Blacklist

Even forty miles out, Ogden is not a beautiful street. Every town along its route had decided this was the place for car dealerships, for fast-food joints, for gas stations and junkyards. Once the street crosses the city limits, it goes from tacky to grim, finishing its life near the Cabrini Green housing project. A number of Cabrini’s towers have been torn down as the Gold Coast oozes west, but those that remain, with their broken windows and bullet-pocked playgrounds, still present an ominous face to the city.

 

As we drove in, a fair amount of traffic already filled the road-early commuters pulling into the endless strip malls for the day’s first coffee, people coming off the night shift stopping for a burger. At one point I dozed off again at a traffic light. The hydraulic honk from the truck behind me scared me awake-I thought I’d heard another shot, I thought we were surrounded. The adrenaline from that kept me alert for the rest of the route.

 

The Jaguar engine was quiet as a feather dropping on a leaf, and the power inside made me itch to swoop in and out of lanes, or go sixty on roads posted for forty. On an impulse, waiting for a light at Austin, just before crossing the border into Chicago, I called Murray Ryerson on my cell phone.

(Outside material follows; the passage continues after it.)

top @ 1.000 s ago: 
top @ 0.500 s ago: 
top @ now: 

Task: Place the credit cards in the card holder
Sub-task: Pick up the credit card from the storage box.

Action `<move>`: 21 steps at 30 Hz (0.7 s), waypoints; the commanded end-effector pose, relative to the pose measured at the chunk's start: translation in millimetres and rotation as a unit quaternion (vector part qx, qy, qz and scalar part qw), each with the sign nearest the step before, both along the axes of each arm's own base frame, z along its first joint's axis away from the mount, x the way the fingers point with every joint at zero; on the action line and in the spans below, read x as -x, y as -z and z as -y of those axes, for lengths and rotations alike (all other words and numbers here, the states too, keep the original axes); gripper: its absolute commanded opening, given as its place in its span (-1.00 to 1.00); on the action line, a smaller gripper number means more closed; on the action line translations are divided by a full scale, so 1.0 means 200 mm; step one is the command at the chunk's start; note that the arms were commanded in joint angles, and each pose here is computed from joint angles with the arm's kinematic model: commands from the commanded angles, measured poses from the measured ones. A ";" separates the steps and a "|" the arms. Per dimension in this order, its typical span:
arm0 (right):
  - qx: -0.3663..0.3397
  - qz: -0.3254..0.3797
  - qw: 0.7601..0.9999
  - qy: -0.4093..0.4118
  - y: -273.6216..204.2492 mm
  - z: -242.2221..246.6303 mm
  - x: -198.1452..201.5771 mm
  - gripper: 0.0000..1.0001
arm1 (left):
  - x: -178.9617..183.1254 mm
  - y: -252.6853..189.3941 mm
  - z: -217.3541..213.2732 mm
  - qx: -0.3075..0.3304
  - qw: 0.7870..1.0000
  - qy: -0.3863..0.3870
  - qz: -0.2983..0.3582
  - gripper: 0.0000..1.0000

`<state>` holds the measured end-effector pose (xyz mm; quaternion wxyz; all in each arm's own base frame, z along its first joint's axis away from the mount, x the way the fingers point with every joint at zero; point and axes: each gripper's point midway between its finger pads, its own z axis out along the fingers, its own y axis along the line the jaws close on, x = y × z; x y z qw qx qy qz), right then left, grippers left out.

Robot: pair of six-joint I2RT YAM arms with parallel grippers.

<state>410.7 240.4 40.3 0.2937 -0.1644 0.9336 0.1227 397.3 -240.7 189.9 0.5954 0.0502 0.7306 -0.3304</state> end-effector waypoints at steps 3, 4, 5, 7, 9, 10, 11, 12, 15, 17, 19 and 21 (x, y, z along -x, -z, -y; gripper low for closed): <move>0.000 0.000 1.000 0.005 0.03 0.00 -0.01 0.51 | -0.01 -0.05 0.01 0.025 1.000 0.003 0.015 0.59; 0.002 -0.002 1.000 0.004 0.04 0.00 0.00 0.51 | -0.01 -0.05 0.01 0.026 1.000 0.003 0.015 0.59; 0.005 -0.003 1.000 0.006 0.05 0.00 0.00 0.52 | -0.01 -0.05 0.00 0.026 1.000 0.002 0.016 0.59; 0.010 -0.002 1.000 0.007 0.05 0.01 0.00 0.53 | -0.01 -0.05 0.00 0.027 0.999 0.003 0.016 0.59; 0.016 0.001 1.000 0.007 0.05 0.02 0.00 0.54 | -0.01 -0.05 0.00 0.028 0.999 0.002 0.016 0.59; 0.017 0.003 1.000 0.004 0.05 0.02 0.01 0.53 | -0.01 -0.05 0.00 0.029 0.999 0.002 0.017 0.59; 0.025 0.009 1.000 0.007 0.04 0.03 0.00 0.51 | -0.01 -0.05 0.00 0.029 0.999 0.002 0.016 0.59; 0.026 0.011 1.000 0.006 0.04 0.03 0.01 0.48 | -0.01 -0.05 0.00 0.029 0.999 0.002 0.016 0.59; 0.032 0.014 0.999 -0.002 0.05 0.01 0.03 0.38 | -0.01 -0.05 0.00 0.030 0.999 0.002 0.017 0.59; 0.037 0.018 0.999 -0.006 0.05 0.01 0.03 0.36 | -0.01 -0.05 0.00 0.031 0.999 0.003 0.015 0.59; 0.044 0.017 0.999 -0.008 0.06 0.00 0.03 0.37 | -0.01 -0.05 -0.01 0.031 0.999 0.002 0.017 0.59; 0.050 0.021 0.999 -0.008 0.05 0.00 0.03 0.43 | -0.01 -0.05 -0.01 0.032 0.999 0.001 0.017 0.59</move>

He was grumpy about being woken up, but became alert, even aggressive, when I told him I’d met sheriff’s deputies out at Larchmont.

 

“They were going nuts, thinking they had some Arab terrorist in their sights. They shot someone. I didn’t feel like hanging around-they were being mean to me-but I have a queasy feeling about the shooting.”

 

“What about killing a terrorist makes you queasy?” he demanded.

 

“I don’t think that’s who they shot. I think they may have hit a member of the Bayard family. Perhaps even Calvin Bayard’s granddaughter. And if that’s the case, they will try to keep it very, very quiet.”

 

“You actually see the body? Is that the basis of your feeling?” Murray was truculent-he’s known me too many years.

 

“I was there in the early evening, looking for clues about Marcus Whitby in the Larchmont mansion pond. I found his pocket organizer, by the way” That seemed like an unconnected time and place to where I was now. “Anyway, two of the Bayards came by then, and from their conversation I had a feeling they might be back. That’s all.”

 

“That’s not enough. Not nearly enough. Tell me about Whitby’s gizmo. Was there anything suggestive in it?”

 

“Yeah-four days of pond scum. I’m taking it to a forensic lab so they can dry it out and take it apart.”

 

Another honk goosed me into remembering I was driving. I hung up hastily on Murray’s indignant squawk. I turned off my phone-if Murray wanted to call back, the ringer would wake Benjamin. Besides, I didn’t want to tell Murray anything else right now: I just wanted to make sure Lieutenant Schorr couldn’t sit on it if he’d shot Catherine.

 

At Western Avenue, Ogden turns northeast, angling past the juvenile detention center. “You are not going there, my friend, if I can help it,” I said to the sleeping boy. He muttered something guttural, probably in Arabic, and shifted in his seat.

 

I turned north onto Western and drove four miles through the drab hindquarters of the city’s industrial zone. The lights from factories and trucks made it hard to tell whether the night sky was starting to lighten; the air was gray and gritty both day and night around here.

 

We were also close to the criminal courts and Cook County jail, so there was a heavy squad car presence. I tried to keep my mind on the traffic, not on the possibility that someone might be looking for a borrowed Jaguar’s plates. I breathed easier when I’d moved out of the area.

 

At North Avenue, I was only two blocks from my office, but I turned west again, into Humboldt Park, where gentrification hasn’t yet touched the Hispanic neighborhoods. If someone was hunting me, they’d have my

 

office staked out, but I didn’t think anyone would look for me in a Mexican church. I parked on a small side street behind.

 

It was a job to rouse Benjamin, and a bigger job to make him come with me to a Christian church. “I know what priests doing with boys in church. I know they hurting boys, doing bad things with boys.”

 

“Not in this church,” I said, pulling him up the walk like a recalcitrant mule. “This is the one building in Chicago that I know where you can be warm, where you can get something to eat and where you can be safe. This priest is a boxer-” I let go of him long enough to mime boxing-“this priest has harbored fugitives. He will look out for you.”

 

“He will try to turn me from my believing, my-my-” he hunted for a word-“from the truth.”

 

“No. He won’t do that. He believes in his truth as much as you believe in yours, but he will not disrespect your belief. He doesn’t disrespect my beliefs, which are different again from both yours and his.”

 

“And Catterine, she cannot see me here, and how can I know she is not shotted? Shot?”